It's not as though this particular Rammstein album made these things happen. But by any estimation it was a life-altering purchase. Also, it's a fucking amazing CD. Every single song is good--this turned out to be a recurring theme with Rammstein. Even if you don't like metal, you have to admit "Du Hast" was a kickin' tune. Well, that's not even close to their best song and Sehnsucht is not even close to their best album. I have gotten away from my point and begun slobbering; I will preserve what's left of my dignity and move on. But seriously, incredible band.

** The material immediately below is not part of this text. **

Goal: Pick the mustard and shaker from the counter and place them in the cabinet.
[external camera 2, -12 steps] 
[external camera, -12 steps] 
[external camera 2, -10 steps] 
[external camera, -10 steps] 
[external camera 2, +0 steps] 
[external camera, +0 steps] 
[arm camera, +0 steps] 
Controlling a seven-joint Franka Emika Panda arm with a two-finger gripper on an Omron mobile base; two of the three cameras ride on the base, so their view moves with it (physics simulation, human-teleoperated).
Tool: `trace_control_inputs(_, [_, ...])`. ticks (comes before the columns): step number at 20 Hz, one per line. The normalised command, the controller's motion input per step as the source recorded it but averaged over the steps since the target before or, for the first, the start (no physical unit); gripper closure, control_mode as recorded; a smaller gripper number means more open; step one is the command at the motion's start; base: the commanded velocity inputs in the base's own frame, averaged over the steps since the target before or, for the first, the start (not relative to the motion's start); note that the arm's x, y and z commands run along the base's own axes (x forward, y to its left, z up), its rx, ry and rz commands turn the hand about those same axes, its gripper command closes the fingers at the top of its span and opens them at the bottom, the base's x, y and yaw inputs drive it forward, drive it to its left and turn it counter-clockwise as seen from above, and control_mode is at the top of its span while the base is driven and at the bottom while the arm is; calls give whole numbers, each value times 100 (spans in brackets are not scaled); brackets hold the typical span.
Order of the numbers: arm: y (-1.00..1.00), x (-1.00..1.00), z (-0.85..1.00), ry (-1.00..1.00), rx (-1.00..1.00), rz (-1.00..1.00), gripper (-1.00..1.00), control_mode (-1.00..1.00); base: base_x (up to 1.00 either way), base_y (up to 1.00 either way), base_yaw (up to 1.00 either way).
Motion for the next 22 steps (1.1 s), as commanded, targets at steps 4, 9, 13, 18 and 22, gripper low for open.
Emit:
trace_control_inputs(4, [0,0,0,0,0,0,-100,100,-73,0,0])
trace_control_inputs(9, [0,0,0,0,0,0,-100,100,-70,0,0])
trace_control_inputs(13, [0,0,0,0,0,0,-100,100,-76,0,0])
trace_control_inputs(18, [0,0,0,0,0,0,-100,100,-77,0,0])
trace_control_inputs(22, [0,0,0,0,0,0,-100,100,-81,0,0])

Marylin Manson: Mechanical Animals
I won't apologize. I still listen to this album; what of it? Marylin Manson is a reasonably talented entertainer who by some accident of birth happens to be an insufferable bastard. Whereas most stars go crazy in their youths and fly straight as adults (assuming they survive and don't blow ALL their cash), Manson took the Memento approach. As a youngster he was supremely focused and devoted to music. Then he got obscenely wealthy and began to believe that he was actually an important human being. This is usually a bad move; if you realize you are important, you are already a douchebag. Then cocaine, which by most accounts is one sam-heck of a drug, happened. You can fill in the rest, but it involved several marriages and engagements to a series of beautiful women who would rather be with a goddamned freak for his money than a reasonable guy. The story ends with a "greatest hits" album called Lest We Forget. Which isn't even a joke.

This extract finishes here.